In a memo to KHN, incoming chairman of the Genesis board of directors, David Corry, said in a memo to KHN that Meghna was inadvertently underpaid for years, and some of that compensation was compensated. “We decided early on that offering Meghna a ‘average’ compensation like his CEO of his other FQHCs was not what we wanted. Mr. Meghna’s extensive legal experience and knowledge of education, institutions and regulations set him apart from the rest. ”
According to Meghna, his base salary is $503,000.
Financial guarantees provided by the center’s surplus funds have enabled it to provide additional patient services, such as foot care for diabetics, according to Genesis officials. In 2020, Genesis used her $2 million to create an independent foundation to help with her family’s food and utility bills and other needs.

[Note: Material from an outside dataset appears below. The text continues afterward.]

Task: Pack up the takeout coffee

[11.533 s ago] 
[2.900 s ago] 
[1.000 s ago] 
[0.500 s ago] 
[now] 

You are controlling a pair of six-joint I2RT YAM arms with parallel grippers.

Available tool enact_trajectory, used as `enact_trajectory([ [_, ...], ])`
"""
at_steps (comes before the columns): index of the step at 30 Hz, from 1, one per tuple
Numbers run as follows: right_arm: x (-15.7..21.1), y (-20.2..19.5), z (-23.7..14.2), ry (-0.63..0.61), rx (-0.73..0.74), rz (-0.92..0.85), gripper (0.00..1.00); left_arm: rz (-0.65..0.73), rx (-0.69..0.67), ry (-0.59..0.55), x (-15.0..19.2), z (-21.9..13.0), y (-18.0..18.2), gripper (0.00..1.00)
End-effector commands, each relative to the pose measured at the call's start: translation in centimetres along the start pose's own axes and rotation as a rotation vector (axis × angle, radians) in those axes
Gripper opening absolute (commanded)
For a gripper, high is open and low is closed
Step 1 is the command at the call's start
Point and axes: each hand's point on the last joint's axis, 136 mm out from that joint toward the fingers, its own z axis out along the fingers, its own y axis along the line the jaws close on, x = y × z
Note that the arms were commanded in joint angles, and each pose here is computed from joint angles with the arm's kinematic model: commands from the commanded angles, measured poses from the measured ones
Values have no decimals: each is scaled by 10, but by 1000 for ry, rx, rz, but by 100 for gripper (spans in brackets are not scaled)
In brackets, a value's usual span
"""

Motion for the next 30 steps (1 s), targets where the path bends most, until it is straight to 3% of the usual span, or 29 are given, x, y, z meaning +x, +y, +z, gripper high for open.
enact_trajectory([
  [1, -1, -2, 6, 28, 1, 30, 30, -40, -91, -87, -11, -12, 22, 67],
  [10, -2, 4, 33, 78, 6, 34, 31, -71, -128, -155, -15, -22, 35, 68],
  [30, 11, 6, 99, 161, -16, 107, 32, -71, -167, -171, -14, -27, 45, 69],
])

According to audited financial statements, most of Genesis’ revenue comes from the 340B program. Many of the prescriptions given in clinic pharmacies are expensive specialty drugs that treat rare or complex conditions such as cancer.
Meghna, 67, a former bankruptcy attorney, said financial security was essential to keeping the center open for patients.
“We are very careful about how we spend our money,” Meghna said.
KHN (Kaiser Health News) is a national newsroom that produces in-depth journalism on health issues. Along with Policy Analysis and Polling, KHN is one of three major operational programs. KFFMore (Kaiser Family Foundation). KFF is a donated non-profit organization that provides information on health issues to the public.